* Work to complete
Copy the line with "In this exercise you will mark the yellow ramen" and all lines following it through the last line of the entries, exactly as written.

* Dataset records

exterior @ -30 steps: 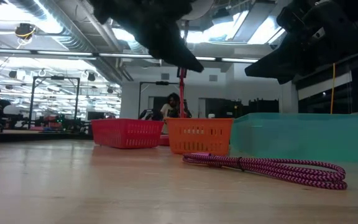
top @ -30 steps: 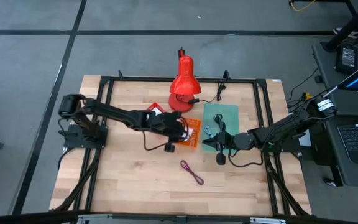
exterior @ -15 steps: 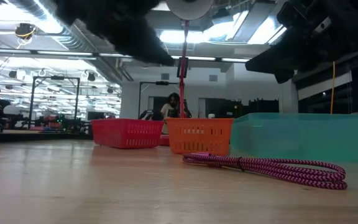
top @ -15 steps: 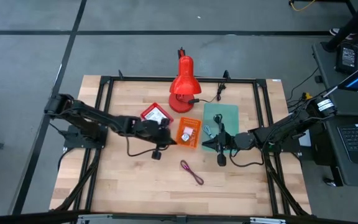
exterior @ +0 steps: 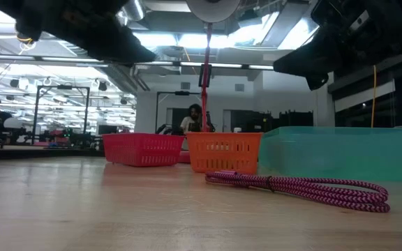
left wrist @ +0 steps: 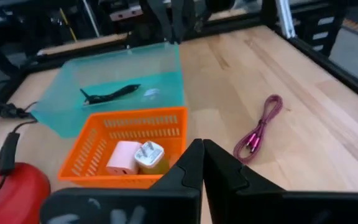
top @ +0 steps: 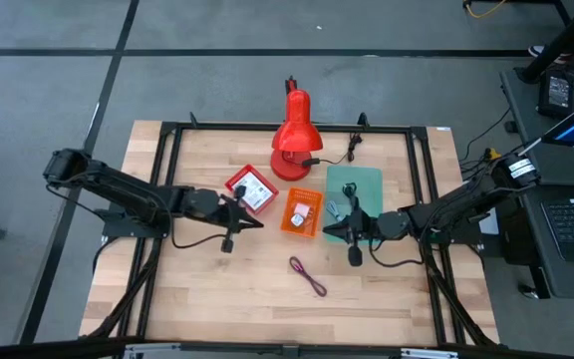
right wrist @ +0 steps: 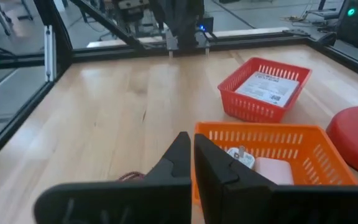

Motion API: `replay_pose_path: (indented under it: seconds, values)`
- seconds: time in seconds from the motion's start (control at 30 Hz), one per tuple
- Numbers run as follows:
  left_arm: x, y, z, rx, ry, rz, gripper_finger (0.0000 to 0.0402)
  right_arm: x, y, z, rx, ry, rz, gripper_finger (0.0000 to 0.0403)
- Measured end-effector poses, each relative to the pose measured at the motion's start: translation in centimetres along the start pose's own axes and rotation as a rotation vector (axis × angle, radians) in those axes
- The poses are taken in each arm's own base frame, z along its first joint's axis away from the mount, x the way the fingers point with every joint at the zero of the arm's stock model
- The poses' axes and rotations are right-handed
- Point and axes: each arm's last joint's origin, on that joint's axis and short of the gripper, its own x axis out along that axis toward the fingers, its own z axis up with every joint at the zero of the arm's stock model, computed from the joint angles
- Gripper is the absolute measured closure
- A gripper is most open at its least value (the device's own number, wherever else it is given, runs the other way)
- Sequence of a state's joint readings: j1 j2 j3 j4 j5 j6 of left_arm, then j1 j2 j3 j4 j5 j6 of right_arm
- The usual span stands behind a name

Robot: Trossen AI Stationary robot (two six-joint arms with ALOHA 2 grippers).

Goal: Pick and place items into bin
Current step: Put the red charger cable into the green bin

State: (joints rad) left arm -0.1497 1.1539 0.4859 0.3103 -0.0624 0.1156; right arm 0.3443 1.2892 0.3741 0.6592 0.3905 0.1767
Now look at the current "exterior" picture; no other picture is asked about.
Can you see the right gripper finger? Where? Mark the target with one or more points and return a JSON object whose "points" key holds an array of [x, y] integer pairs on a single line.
{"points": [[318, 82], [309, 59]]}

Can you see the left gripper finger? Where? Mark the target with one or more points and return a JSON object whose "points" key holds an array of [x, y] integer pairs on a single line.
{"points": [[117, 60], [120, 42]]}

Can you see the orange plastic basket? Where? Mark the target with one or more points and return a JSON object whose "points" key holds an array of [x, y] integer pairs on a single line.
{"points": [[223, 153]]}

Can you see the black aluminium table frame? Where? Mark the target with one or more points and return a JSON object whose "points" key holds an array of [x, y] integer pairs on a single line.
{"points": [[47, 153]]}

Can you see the red plastic basket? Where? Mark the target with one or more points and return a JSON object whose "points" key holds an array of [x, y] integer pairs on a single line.
{"points": [[141, 150]]}

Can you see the red desk lamp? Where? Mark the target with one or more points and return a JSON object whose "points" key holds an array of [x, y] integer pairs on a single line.
{"points": [[206, 87]]}

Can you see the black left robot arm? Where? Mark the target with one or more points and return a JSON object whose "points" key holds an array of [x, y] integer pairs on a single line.
{"points": [[9, 14]]}

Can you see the green translucent mat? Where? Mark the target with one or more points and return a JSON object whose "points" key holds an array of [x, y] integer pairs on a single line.
{"points": [[340, 153]]}

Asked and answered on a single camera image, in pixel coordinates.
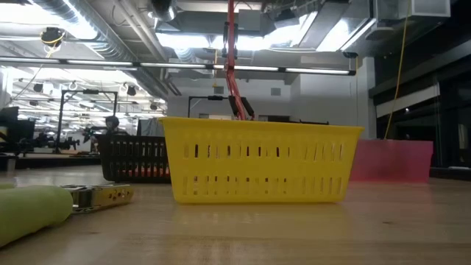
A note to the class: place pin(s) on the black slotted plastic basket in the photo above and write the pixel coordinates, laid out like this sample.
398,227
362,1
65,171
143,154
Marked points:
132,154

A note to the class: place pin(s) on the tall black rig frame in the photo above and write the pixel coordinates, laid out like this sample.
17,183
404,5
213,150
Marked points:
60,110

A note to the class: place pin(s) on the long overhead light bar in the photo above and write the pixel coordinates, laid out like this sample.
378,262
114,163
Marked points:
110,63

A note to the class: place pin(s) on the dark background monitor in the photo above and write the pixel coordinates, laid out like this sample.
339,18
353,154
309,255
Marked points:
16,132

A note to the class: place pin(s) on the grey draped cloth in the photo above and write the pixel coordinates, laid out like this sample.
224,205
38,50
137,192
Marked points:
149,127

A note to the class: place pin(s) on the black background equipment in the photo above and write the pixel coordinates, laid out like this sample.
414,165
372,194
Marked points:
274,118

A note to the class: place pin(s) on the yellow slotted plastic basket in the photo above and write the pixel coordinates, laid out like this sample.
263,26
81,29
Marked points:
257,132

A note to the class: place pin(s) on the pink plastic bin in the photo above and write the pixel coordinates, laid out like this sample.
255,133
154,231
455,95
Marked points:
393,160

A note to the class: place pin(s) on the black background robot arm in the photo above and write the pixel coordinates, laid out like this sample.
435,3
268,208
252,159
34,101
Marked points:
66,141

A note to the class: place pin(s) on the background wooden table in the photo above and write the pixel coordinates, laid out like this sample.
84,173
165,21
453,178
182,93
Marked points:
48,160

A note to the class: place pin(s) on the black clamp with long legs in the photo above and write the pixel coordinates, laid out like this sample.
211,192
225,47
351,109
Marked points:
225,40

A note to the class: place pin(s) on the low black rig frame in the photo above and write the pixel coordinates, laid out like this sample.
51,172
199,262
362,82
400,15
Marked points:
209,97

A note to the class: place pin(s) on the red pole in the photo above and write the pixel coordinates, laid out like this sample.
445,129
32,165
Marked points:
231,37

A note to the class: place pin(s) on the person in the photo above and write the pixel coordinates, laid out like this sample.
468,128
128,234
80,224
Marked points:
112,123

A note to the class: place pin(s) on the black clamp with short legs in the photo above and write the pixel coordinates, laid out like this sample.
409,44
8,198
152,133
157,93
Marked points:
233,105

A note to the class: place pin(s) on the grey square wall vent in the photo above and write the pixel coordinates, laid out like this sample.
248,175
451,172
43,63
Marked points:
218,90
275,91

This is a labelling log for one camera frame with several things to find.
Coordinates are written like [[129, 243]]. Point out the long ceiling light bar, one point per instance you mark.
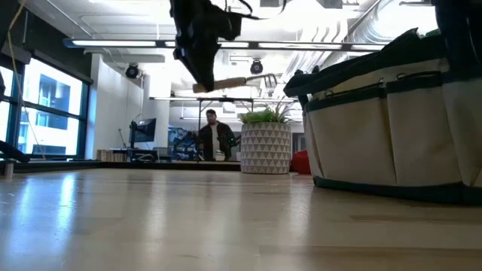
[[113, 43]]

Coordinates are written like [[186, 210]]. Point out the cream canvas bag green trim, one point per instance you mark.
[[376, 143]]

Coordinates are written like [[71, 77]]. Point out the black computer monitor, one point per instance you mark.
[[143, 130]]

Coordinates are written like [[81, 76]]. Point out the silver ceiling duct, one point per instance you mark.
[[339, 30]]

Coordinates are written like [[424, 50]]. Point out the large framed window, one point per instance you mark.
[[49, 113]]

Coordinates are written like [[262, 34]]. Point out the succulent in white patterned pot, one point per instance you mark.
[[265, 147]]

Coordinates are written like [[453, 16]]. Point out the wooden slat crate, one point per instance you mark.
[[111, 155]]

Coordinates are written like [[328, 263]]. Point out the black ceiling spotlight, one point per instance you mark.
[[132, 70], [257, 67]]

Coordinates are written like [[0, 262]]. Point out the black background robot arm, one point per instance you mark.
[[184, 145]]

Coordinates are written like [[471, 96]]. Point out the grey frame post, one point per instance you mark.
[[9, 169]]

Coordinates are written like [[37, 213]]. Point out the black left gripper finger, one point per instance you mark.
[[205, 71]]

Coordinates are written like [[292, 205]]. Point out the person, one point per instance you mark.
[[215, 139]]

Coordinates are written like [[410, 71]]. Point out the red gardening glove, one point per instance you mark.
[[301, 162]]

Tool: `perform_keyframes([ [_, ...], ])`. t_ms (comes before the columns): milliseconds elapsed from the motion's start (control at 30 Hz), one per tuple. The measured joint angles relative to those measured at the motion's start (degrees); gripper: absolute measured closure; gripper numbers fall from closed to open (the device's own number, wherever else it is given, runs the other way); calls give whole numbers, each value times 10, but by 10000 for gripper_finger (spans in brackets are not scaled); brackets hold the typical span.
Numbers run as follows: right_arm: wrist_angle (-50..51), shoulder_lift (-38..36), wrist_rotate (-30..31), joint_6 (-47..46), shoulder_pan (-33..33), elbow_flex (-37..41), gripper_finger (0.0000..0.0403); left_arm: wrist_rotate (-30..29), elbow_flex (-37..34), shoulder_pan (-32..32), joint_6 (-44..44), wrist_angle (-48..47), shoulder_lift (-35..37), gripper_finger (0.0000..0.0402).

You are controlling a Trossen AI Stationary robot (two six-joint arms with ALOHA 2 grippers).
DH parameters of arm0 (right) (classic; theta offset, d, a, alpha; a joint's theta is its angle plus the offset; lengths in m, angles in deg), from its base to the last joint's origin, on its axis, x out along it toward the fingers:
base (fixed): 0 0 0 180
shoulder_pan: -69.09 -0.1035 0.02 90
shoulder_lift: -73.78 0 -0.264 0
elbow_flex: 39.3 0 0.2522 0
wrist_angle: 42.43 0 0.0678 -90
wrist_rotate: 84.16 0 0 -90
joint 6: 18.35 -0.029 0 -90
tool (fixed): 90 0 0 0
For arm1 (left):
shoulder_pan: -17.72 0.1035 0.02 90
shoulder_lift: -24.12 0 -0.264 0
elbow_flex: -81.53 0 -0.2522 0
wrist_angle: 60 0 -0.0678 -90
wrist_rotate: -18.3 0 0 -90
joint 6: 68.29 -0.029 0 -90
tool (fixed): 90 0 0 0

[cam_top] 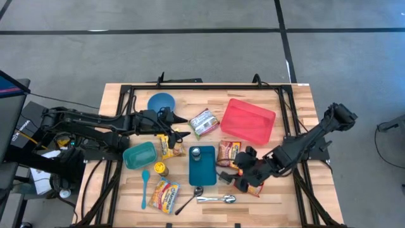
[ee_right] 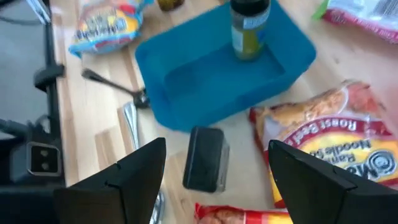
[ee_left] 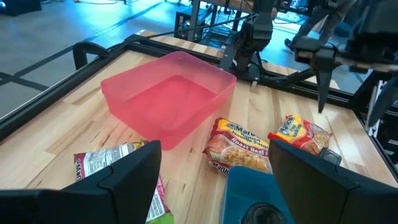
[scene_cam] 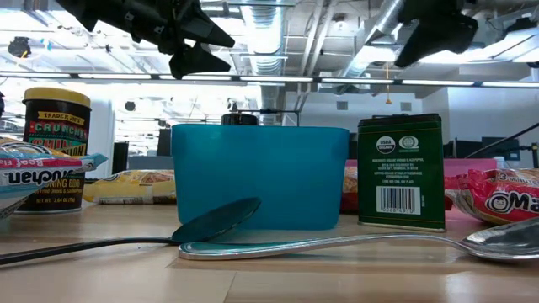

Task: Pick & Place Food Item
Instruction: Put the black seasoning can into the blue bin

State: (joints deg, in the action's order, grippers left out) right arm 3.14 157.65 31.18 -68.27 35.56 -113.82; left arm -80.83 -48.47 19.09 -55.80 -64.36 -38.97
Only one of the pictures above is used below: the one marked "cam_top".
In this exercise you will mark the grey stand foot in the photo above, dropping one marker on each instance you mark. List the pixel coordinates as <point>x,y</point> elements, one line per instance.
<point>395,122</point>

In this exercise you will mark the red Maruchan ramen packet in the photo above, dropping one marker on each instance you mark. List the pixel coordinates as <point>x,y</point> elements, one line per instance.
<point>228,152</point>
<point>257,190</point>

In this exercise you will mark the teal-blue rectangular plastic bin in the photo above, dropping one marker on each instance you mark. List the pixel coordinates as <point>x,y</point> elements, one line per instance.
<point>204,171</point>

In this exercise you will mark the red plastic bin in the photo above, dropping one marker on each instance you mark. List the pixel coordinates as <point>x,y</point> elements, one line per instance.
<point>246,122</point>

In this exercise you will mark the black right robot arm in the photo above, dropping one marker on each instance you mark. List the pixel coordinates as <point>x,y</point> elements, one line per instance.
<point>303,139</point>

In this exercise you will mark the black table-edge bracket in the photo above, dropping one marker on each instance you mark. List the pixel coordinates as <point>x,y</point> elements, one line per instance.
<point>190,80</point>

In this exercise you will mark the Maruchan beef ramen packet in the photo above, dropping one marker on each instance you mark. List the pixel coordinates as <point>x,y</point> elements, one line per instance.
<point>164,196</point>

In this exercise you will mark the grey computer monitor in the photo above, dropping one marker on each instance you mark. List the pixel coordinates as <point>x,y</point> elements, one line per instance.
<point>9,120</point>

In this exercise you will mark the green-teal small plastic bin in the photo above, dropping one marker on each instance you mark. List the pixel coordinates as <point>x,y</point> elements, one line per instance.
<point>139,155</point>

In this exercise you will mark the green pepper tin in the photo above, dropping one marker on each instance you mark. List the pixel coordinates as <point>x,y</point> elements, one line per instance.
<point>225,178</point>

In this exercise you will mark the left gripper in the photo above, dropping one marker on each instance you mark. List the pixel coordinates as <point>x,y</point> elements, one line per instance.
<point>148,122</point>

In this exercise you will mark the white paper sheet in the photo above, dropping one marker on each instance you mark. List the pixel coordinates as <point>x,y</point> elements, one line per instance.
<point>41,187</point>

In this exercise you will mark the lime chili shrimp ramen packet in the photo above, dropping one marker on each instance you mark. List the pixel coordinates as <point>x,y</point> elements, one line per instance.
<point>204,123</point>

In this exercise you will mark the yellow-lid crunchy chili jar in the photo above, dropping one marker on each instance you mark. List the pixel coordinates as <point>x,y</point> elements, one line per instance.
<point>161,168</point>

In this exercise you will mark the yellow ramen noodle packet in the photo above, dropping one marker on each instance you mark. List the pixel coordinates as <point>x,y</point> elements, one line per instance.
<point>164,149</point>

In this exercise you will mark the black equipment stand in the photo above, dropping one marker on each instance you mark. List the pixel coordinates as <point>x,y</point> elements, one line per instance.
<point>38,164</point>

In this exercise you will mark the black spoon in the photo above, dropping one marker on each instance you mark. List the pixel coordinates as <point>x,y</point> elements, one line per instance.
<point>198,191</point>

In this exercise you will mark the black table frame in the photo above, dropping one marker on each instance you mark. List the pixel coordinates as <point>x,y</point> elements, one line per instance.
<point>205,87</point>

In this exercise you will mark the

* Solution to this task
In this exercise you will mark the yellow ramen noodle packet in the photo above, dropping one marker on each instance you mark. List the pixel coordinates as <point>x,y</point> elements, one line per instance.
<point>164,149</point>

In this exercise you will mark the black equipment stand in the photo above, dropping one marker on each instance you mark. List the pixel coordinates as <point>x,y</point> elements, one line per instance.
<point>38,164</point>

In this exercise you will mark the black spoon in the photo above, dropping one marker on each instance you mark. List the pixel coordinates as <point>x,y</point> elements, one line per instance.
<point>198,191</point>

In this exercise you will mark the black table frame in the photo above, dropping one marker on each instance you mark. List the pixel coordinates as <point>x,y</point> elements, one line per instance.
<point>205,87</point>

In this exercise you will mark the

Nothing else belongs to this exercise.